Le Magistère de l'Église n'intervient pas au nom d'une compétence particulière dans le domaine des sciences expérimentales; mais, après avoir pris connaissance des données de la recherche et de la technique, il entend proposer, en vertu de sa mission évangélique et de son devoir apostolique, la doctrine morale qui correspond à la dignité de la personne et à sa vocation intégrale, en exposant les critères de jugement moral sur les applications de la recherche scientifique et de la technique, en particulier pour tout ce qui concerne la vie humaine et ses commencements. Ces critères sont le respect, la défense et la promotion de l'homme, son « droit primaire et fondamental » à la vie [4], sa dignité de personne dotée d'une âme spirituelle, de responsabilité morale [5], et appelée à la communion bienheureuse avec Dieu.

L'intervention de l'Église, même en ce domaine, s'inspire de l'amour qu'elle doit à l'homme, en l'aidant à reconnaître et à respecter ses droits et ses devoirs. Cet amour s'alimente aux sources de la charité du Christ: en contemplant le mystère du Verbe Incarné, l'Église connaît aussi le « mystère de l'homme » [6]; en annonçant l'Évangile du salut, elle révèle à l'homme sa dignité et l'invite à découvrir pleinement sa vérité. L'Église rappelle ainsi la loi divine pour faire œuvre de vérité et de libération.

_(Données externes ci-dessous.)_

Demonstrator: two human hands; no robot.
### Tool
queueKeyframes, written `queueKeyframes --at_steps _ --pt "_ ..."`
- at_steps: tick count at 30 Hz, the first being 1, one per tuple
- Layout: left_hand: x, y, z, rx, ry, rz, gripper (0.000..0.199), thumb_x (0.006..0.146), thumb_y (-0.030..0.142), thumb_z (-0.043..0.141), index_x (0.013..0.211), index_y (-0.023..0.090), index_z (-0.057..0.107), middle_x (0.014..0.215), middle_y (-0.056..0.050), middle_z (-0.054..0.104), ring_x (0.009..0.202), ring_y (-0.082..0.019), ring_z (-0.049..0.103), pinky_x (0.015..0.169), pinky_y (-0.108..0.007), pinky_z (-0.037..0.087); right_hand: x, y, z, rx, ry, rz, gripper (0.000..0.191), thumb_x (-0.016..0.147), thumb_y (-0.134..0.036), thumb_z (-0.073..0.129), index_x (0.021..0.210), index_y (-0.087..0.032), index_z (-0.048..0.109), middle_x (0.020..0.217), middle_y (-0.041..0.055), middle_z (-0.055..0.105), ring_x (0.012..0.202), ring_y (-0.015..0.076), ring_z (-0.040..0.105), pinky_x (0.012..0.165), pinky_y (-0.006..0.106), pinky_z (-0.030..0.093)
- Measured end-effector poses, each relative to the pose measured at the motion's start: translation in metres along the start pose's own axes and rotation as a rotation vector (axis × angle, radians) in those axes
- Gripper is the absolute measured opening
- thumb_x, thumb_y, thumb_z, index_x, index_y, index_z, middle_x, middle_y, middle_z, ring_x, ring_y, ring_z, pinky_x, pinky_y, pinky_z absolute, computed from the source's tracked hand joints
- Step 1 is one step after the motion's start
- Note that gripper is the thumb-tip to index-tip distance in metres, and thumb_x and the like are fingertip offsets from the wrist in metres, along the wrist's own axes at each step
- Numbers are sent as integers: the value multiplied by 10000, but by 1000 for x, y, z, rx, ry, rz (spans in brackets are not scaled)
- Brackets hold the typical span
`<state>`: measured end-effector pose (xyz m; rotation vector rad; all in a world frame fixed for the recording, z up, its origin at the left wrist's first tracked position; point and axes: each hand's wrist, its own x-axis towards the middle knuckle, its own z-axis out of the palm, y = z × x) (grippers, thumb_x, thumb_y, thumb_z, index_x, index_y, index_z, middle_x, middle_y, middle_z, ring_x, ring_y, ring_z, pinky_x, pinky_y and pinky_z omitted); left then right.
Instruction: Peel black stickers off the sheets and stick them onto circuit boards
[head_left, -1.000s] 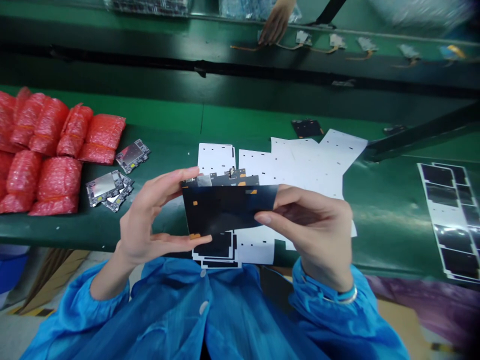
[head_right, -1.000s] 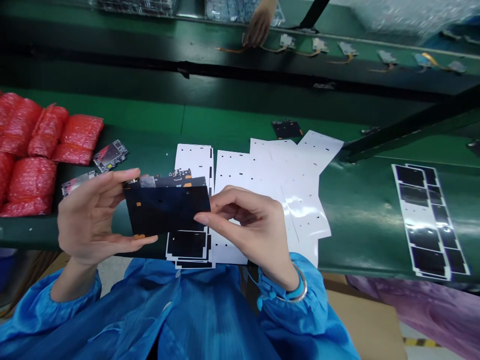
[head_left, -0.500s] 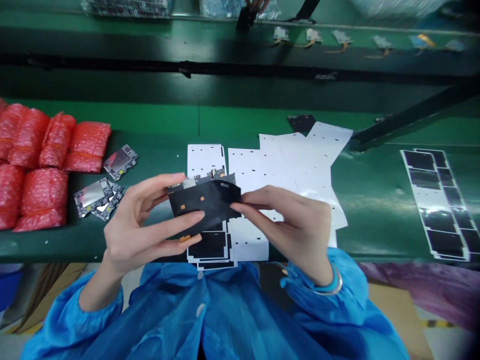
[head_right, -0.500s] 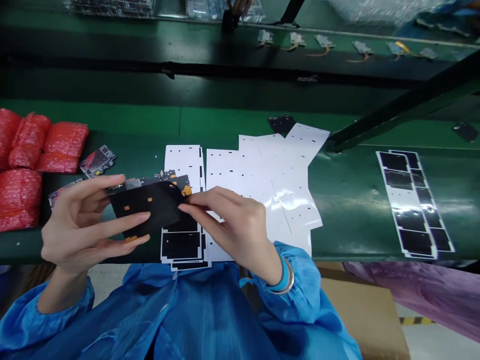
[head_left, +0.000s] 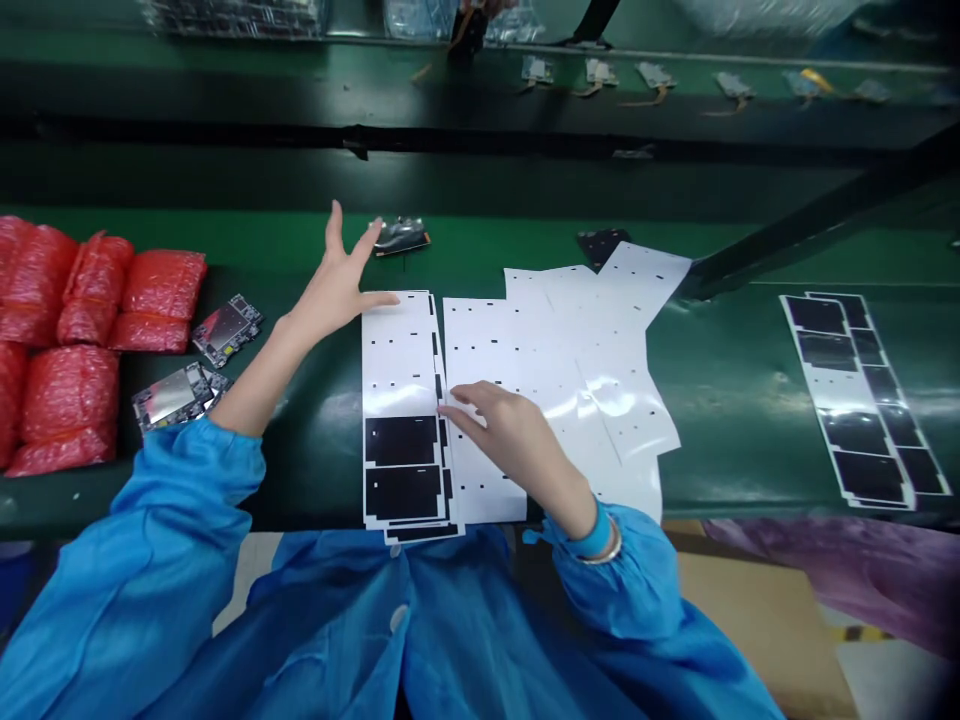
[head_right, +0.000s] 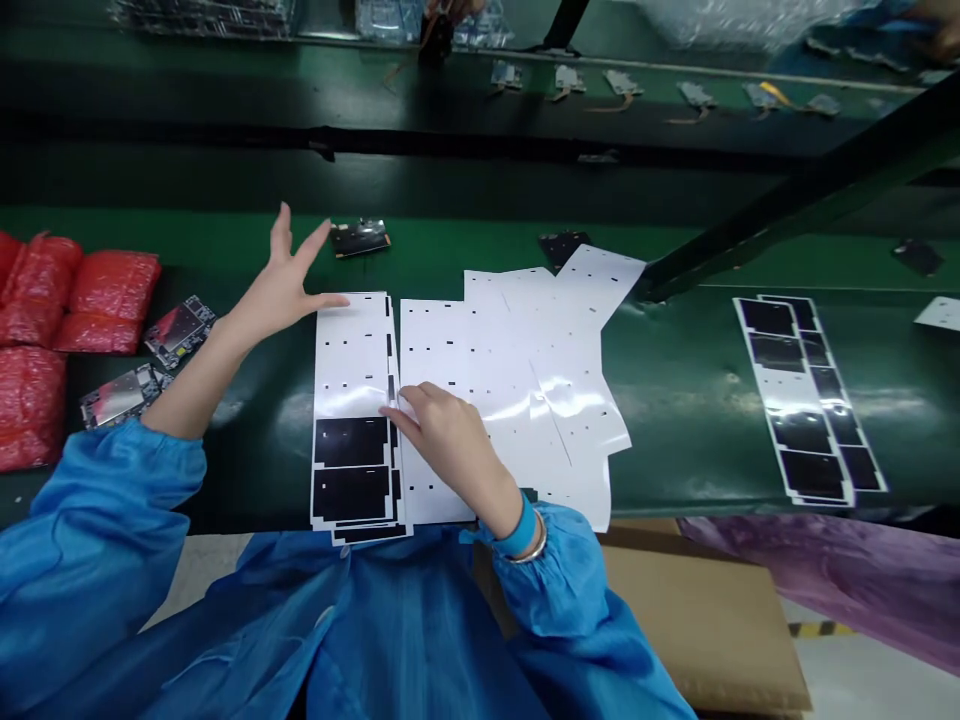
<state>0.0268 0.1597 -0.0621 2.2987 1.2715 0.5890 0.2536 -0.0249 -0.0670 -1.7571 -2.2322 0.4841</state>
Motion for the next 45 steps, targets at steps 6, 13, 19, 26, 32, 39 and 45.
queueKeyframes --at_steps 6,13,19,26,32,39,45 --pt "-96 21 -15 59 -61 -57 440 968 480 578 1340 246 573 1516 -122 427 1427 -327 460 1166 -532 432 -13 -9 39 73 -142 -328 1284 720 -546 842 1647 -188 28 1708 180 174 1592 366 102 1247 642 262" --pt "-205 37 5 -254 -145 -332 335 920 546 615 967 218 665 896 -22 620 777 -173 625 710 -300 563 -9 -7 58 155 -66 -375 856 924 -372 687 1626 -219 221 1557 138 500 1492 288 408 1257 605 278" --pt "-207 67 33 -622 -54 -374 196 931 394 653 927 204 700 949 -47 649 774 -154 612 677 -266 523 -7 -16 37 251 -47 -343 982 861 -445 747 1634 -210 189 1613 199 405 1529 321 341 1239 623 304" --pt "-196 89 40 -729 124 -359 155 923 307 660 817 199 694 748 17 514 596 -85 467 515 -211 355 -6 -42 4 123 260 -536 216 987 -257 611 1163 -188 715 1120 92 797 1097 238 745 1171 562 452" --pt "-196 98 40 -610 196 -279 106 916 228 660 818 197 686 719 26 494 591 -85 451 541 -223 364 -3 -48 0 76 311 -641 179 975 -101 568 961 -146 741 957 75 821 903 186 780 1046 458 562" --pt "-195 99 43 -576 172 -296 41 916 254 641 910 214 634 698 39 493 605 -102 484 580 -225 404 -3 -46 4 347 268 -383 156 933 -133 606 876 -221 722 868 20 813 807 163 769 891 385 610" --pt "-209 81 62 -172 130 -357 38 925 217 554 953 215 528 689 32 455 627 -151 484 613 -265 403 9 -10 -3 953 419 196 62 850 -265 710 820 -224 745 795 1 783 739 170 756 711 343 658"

C'est en effet par bonté — pour indiquer le chemin de la vie — que Dieu donne aux hommes ses commandements et la grâce pour les observer; et c'est encore par bonté — pour les aider à persévérer dans la même voie — que Dieu offre toujours à chacun son pardon. Le Christ a compassion pour nos fragilités: Il est notre Créateur et notre Rédempteur. Que son Esprit ouvre les âmes au don de la paix de Dieu et à l'intelligence de ses préceptes!